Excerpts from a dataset
<<<<
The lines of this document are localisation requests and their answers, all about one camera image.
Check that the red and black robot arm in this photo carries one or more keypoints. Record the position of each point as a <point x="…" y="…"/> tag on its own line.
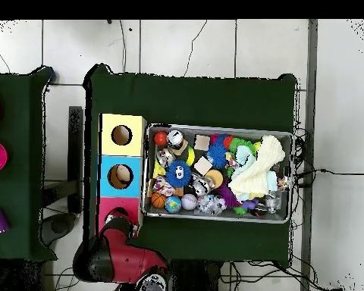
<point x="127" y="257"/>

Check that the wooden box with three holes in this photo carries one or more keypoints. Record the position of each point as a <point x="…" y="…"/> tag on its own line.
<point x="121" y="150"/>

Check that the small orange basketball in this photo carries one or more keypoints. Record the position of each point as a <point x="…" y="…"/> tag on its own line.
<point x="158" y="200"/>

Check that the globe print ball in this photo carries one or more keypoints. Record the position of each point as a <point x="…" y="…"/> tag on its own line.
<point x="173" y="204"/>

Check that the white baseball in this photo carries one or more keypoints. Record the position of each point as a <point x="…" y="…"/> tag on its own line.
<point x="189" y="202"/>

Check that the blue spiky ball with eyes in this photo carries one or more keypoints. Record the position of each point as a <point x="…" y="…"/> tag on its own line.
<point x="178" y="173"/>

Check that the plain orange ball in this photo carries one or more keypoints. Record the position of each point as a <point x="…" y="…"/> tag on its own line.
<point x="160" y="138"/>

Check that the plain wooden cube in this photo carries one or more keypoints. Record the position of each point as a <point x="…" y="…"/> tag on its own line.
<point x="203" y="165"/>

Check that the dark green side tablecloth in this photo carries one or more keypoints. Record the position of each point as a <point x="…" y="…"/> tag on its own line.
<point x="15" y="197"/>

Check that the mint green cloth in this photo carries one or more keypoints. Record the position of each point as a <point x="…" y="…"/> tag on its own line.
<point x="244" y="157"/>

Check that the cream knitted cloth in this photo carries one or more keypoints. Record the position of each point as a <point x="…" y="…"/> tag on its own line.
<point x="254" y="178"/>

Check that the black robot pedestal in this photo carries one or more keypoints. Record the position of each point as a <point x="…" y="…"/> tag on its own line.
<point x="197" y="279"/>

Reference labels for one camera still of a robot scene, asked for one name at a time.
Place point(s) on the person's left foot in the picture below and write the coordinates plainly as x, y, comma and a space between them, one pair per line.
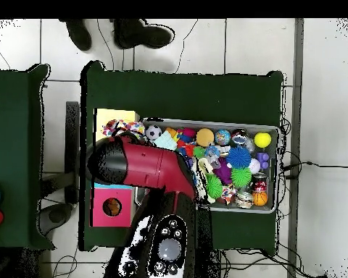
142, 34

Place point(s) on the blue spiky ball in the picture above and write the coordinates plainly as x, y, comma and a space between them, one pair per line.
238, 157

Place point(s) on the wooden box with three holes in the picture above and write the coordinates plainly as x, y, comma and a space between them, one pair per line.
101, 220

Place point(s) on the red drink can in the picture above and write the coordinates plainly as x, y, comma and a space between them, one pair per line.
239, 136

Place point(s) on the globe print ball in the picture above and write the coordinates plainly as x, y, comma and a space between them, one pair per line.
222, 137

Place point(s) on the mint green knitted cloth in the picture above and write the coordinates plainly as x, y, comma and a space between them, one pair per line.
166, 142

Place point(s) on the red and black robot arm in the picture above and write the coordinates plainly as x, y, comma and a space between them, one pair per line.
150, 165

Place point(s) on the green spiky ball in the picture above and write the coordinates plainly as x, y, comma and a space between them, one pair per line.
241, 177

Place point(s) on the yellow printed ball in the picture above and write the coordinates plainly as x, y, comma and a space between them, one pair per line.
262, 140

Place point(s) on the dark green table cloth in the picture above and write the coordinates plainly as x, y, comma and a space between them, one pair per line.
177, 95
14, 130

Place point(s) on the black and white soccer ball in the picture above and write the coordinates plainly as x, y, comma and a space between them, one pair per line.
153, 131

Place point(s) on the white baseball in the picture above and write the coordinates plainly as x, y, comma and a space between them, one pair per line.
254, 165

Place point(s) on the small orange basketball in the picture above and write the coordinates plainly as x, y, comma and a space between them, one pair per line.
260, 198

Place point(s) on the black upright panel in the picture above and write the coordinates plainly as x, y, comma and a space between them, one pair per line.
72, 121

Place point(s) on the person's foot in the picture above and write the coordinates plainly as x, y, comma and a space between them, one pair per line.
78, 34
142, 34

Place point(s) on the person's right foot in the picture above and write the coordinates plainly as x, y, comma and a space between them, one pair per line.
78, 34

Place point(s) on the grey floor stand base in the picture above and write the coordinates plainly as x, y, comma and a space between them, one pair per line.
56, 215

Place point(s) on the colourful patterned cloth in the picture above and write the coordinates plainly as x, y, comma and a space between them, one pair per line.
130, 126

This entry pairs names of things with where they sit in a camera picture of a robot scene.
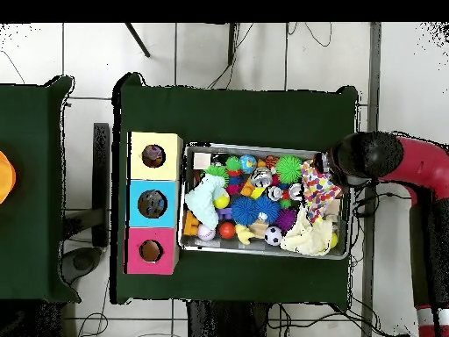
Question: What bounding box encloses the large polka dot cloth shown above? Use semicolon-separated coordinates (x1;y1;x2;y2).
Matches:
300;159;343;226

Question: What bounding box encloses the wooden box with three holes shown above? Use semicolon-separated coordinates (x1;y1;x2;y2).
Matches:
124;132;184;276

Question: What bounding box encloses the mint green knitted cloth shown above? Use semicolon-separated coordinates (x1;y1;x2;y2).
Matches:
184;173;229;231

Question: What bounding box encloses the blue spiky ball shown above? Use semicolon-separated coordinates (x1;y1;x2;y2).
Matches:
230;195;260;226

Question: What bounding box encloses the globe print ball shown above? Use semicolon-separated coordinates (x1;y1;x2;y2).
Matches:
239;154;258;175

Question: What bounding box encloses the red orange ball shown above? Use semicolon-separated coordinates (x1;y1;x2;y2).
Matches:
217;221;237;240

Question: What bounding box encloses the green spiky ball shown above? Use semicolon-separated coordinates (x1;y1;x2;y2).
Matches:
274;154;303;185

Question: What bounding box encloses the small soccer ball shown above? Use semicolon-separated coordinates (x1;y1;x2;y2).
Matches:
263;226;284;247

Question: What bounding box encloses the purple knobbly ball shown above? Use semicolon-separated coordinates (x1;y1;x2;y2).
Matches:
274;207;298;232

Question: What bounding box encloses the dark green tablecloth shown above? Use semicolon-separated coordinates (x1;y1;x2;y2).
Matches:
110;72;360;305
0;75;82;304

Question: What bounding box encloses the pale yellow knitted cloth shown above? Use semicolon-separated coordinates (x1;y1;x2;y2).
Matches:
280;204;339;257

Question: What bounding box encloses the black tripod leg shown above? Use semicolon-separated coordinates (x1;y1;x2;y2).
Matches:
226;22;238;66
124;22;151;58

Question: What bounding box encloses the grey plastic foot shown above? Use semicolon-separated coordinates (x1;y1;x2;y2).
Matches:
59;247;103;286

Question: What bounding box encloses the orange plastic object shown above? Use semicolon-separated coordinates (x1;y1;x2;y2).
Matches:
0;150;18;205

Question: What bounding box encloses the wire mesh bin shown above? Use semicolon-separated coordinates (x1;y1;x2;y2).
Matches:
177;141;355;261

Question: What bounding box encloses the black cable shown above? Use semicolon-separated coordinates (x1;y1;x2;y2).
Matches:
353;190;413;219

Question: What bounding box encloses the grey floor cable cover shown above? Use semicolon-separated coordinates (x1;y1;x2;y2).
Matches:
360;22;382;337

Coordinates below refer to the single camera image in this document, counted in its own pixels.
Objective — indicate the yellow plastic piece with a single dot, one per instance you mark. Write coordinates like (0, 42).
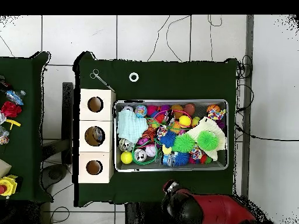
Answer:
(14, 122)

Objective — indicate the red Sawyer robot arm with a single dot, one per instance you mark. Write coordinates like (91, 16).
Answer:
(217, 210)

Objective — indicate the beige box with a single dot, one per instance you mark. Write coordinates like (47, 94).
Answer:
(4, 168)

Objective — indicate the yellow smiley ball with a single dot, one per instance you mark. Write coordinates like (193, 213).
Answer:
(185, 121)

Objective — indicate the colourful spotted cloth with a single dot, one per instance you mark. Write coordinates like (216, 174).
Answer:
(216, 114)

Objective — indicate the blue spiky ball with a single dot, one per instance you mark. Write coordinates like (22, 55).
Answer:
(168, 138)

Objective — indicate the tiger striped plush toy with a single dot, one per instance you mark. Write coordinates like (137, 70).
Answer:
(149, 133)

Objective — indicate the globe print ball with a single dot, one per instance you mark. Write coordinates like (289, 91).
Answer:
(140, 111)

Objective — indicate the red crumpled item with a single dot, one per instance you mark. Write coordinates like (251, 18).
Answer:
(10, 109)

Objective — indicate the crushed clear plastic bottle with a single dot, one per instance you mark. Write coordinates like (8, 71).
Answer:
(98, 134)

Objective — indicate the clear plastic packet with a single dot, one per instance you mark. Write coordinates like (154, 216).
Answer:
(4, 136)

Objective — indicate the dark green tablecloth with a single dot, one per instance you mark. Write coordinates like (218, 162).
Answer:
(175, 81)
(28, 140)

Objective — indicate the blue and clear packet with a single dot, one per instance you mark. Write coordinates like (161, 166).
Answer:
(15, 96)

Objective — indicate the orange basketball toy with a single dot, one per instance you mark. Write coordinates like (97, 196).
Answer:
(213, 108)

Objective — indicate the cream knitted cloth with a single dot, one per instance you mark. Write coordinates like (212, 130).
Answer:
(211, 125)

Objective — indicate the black upright panel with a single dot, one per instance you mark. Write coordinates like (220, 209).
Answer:
(67, 105)

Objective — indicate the yellow emergency stop button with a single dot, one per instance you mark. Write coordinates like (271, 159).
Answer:
(8, 185)

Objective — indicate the wooden box with three holes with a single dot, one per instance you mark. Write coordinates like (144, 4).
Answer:
(107, 130)

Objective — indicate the clear bottle blue label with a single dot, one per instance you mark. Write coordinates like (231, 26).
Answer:
(167, 159)

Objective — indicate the small green spiky toy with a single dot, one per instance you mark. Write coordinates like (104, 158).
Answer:
(184, 142)

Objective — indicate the large green spiky toy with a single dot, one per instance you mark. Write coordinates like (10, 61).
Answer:
(208, 140)

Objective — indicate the silver scissors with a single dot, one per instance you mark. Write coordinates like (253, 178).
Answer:
(100, 79)

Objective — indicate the light blue muslin cloth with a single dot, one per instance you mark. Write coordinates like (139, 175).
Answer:
(130, 127)
>>>>
Report how many lines of the records hold the word "scene", and supply no other text.

_FINISHED TASK_
2